>>

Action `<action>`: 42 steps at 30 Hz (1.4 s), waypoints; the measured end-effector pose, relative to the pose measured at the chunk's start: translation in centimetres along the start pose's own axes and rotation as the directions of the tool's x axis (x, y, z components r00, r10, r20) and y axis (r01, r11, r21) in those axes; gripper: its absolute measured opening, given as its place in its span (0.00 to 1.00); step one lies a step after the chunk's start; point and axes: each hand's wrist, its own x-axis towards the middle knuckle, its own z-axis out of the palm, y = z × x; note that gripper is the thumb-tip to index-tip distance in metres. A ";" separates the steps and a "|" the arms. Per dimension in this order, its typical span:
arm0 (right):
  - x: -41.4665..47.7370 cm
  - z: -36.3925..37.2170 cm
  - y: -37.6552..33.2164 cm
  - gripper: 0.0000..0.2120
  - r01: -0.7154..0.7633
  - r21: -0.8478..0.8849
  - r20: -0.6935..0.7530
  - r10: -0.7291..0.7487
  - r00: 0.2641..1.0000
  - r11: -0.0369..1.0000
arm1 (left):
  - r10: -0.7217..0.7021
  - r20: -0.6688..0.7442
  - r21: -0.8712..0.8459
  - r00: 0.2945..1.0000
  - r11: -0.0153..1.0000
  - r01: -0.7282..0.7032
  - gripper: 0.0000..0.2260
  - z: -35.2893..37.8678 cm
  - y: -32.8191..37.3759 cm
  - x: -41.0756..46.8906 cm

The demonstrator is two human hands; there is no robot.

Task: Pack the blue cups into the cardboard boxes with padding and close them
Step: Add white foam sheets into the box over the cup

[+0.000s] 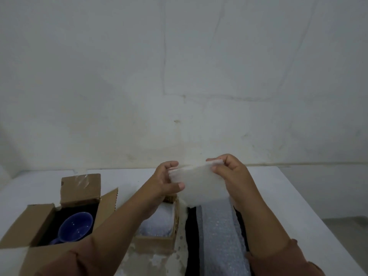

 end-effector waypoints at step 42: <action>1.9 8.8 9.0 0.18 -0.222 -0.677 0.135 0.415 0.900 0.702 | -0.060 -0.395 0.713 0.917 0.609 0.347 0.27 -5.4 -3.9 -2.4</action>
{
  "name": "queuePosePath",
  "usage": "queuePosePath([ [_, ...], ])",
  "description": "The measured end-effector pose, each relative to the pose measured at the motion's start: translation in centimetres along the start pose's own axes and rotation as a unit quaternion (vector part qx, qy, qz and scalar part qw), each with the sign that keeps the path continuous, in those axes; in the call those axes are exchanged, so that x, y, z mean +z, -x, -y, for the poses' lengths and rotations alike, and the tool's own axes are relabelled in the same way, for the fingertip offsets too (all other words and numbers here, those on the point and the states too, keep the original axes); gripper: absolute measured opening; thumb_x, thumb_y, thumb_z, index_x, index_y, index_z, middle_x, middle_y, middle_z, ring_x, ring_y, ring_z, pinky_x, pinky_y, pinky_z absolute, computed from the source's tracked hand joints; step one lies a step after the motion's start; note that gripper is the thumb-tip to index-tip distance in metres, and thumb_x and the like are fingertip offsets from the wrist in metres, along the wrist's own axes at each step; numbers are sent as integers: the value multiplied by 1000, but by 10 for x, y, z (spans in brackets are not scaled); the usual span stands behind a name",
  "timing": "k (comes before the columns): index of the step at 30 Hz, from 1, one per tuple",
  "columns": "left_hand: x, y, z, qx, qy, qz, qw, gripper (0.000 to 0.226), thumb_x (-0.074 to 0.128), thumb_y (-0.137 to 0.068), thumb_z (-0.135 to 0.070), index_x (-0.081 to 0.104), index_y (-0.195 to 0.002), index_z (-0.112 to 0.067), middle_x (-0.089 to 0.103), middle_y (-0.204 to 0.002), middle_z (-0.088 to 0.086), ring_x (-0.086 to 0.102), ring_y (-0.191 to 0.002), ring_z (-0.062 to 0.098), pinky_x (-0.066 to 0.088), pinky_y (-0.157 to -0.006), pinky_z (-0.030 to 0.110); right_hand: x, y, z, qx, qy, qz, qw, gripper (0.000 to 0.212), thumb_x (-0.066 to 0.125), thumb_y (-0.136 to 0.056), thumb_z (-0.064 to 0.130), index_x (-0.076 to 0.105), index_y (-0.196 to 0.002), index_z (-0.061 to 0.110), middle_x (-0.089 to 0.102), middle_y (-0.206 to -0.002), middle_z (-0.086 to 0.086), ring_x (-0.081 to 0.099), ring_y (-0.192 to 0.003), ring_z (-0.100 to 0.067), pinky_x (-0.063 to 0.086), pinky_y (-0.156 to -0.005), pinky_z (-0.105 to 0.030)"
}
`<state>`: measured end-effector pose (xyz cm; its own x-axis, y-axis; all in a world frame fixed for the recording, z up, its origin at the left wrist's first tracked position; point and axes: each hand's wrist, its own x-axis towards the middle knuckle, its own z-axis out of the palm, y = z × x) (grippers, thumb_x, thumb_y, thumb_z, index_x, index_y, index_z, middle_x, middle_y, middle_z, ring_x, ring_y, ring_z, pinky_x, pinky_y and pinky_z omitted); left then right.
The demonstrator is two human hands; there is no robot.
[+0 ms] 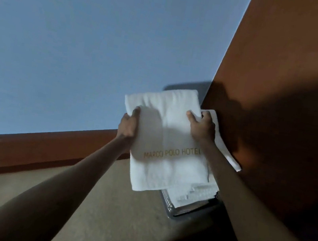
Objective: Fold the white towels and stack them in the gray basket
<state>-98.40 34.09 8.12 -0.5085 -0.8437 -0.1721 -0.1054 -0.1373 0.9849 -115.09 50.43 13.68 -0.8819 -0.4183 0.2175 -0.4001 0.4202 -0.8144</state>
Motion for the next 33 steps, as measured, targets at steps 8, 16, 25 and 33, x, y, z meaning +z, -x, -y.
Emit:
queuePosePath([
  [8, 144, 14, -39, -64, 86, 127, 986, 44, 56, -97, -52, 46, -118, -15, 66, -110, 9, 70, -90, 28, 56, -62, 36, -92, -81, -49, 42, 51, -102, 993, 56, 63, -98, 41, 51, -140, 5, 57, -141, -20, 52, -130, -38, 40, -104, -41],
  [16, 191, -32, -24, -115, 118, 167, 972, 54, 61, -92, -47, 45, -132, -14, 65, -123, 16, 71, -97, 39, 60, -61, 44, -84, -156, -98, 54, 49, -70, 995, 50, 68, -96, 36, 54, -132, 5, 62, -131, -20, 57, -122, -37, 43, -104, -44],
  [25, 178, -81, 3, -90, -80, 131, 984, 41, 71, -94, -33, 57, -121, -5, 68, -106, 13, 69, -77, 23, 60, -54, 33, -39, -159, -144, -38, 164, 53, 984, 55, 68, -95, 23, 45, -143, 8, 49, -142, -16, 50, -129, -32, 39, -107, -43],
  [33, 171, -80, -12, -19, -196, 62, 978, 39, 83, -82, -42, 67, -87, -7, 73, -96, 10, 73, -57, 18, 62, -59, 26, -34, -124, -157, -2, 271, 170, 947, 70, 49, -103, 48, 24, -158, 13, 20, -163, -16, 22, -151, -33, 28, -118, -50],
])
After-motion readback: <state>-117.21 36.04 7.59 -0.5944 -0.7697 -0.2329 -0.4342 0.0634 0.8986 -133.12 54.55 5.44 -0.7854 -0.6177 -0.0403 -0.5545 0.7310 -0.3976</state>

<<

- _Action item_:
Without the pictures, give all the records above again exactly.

- _Completed task_:
Action `<action>`: 42 steps at 30 Hz (1.4 s), waypoints; the measured end-effector pose, relative to the pose measured at the chunk's start: translation in centimetres along the start pose's own axes and rotation as the directions of the tool's x axis (x, y, z components r00, r10, r20) and y axis (r01, r11, r21) in those axes; gripper: its absolute measured opening, given as its place in its span (0.00 to 1.00); step one lies a step after the chunk's start; point and axes: each hand's wrist, its own x-axis towards the middle knuckle, its own z-axis out of the palm, y = z × x; note that gripper is the thumb-tip to index-tip distance in metres. A ";" separates the steps and a "|" the arms. Per dimension in this order, its typical span:
arm0 (right):
  - x: -41.4665..47.7370 cm
  - z: -36.3925..37.2170 cm
  - y: -37.6552..33.2164 cm
  - gripper: 0.0000..0.2120
  - r01: -0.7154..0.7633
  - r21: -0.8478..0.8849
  - r20: -0.6935..0.7530
  - r10: -0.7291..0.7487
  - r00: 0.2641..1.0000
  - r11: -0.0369..1.0000
arm1 (left):
  - r10: -0.7217..0.7021
  - r20: -0.6688..0.7442
  - r21: -0.8712..0.8459
  - r00: 0.2945..1.0000
  - r11: -0.0153..1.0000
  - r01: -0.7282..0.7032
  - gripper: 0.0000..0.2260
  - z: -35.2893..37.8678 cm
  - y: -32.8191..37.3759 cm
  - x: -41.0756..46.8906 cm

The demonstrator is two human hands; there is no robot.

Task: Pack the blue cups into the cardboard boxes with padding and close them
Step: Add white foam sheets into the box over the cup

[+0.000s] 

 end-effector waypoints at step 42: <action>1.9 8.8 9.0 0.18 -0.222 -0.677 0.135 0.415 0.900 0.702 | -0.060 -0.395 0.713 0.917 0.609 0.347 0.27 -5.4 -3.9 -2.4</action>
{
  "name": "queuePosePath",
  "usage": "queuePosePath([ [_, ...], ])",
  "description": "The measured end-effector pose, each relative to the pose measured at the motion's start: translation in centimetres along the start pose's own axes and rotation as a unit quaternion (vector part qx, qy, qz and scalar part qw), each with the sign that keeps the path continuous, in those axes; in the call those axes are exchanged, so that x, y, z mean +z, -x, -y, for the poses' lengths and rotations alike, and the tool's own axes are relabelled in the same way, for the fingertip offsets too (all other words and numbers here, those on the point and the states too, keep the original axes); gripper: absolute measured opening; thumb_x, thumb_y, thumb_z, index_x, index_y, index_z, middle_x, middle_y, middle_z, ring_x, ring_y, ring_z, pinky_x, pinky_y, pinky_z absolute, computed from the source's tracked hand joints; step one lies a step after the motion's start; note that gripper is the thumb-tip to index-tip distance in metres, and thumb_x and the like are fingertip offsets from the wrist in metres, along the wrist's own axes at each step; numbers are sent as integers: the value multiplied by 1000, but by 10 for x, y, z (spans in brackets are not scaled); the usual span stands behind a name",
  "timing": "k (comes before the columns): index of the step at 30 Hz, from 1, one per tuple",
  "columns": "left_hand: x, y, z, qx, qy, qz, qw, gripper (0.000 to 0.226), thumb_x (-0.074 to 0.128), thumb_y (-0.137 to 0.068), thumb_z (-0.135 to 0.070), index_x (-0.081 to 0.104), index_y (-0.195 to 0.002), index_z (-0.112 to 0.067), middle_x (-0.089 to 0.103), middle_y (-0.204 to 0.002), middle_z (-0.088 to 0.086), ring_x (-0.086 to 0.102), ring_y (-0.191 to 0.002), ring_z (-0.062 to 0.098), pinky_x (-0.066 to 0.088), pinky_y (-0.157 to -0.006), pinky_z (-0.030 to 0.110); right_hand: x, y, z, qx, qy, qz, qw, gripper (0.000 to 0.212), thumb_x (-0.066 to 0.125), thumb_y (-0.136 to 0.056), thumb_z (-0.064 to 0.130), index_x (-0.076 to 0.105), index_y (-0.196 to 0.002), index_z (-0.061 to 0.110), middle_x (-0.089 to 0.102), middle_y (-0.206 to -0.002), middle_z (-0.086 to 0.086), ring_x (-0.081 to 0.099), ring_y (-0.192 to 0.003), ring_z (-0.100 to 0.067), pinky_x (-0.063 to 0.086), pinky_y (-0.156 to -0.005), pinky_z (-0.105 to 0.030)"
}
`<state>`: measured end-effector pose (xyz cm; its own x-axis, y-axis; all in a world frame fixed for the recording, z up, its origin at the left wrist's first tracked position; point and axes: each hand's wrist, its own x-axis towards the middle knuckle, its own z-axis out of the palm, y = z × x) (grippers, thumb_x, thumb_y, thumb_z, index_x, index_y, index_z, middle_x, middle_y, middle_z, ring_x, ring_y, ring_z, pinky_x, pinky_y and pinky_z omitted); left then right.
The demonstrator is two human hands; there is no robot.
[+0 ms] 
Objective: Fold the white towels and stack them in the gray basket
<state>-98.40 34.09 8.12 -0.5085 -0.8437 -0.1721 -0.1054 -0.1373 0.9849 -115.09 50.43 13.68 -0.8819 -0.4183 0.2175 -0.4001 0.4202 -0.8144</state>
Motion for the next 33 steps, as measured, targets at steps 8, 16, 25 and 33, x, y, z meaning +z, -x, -y.
Emit:
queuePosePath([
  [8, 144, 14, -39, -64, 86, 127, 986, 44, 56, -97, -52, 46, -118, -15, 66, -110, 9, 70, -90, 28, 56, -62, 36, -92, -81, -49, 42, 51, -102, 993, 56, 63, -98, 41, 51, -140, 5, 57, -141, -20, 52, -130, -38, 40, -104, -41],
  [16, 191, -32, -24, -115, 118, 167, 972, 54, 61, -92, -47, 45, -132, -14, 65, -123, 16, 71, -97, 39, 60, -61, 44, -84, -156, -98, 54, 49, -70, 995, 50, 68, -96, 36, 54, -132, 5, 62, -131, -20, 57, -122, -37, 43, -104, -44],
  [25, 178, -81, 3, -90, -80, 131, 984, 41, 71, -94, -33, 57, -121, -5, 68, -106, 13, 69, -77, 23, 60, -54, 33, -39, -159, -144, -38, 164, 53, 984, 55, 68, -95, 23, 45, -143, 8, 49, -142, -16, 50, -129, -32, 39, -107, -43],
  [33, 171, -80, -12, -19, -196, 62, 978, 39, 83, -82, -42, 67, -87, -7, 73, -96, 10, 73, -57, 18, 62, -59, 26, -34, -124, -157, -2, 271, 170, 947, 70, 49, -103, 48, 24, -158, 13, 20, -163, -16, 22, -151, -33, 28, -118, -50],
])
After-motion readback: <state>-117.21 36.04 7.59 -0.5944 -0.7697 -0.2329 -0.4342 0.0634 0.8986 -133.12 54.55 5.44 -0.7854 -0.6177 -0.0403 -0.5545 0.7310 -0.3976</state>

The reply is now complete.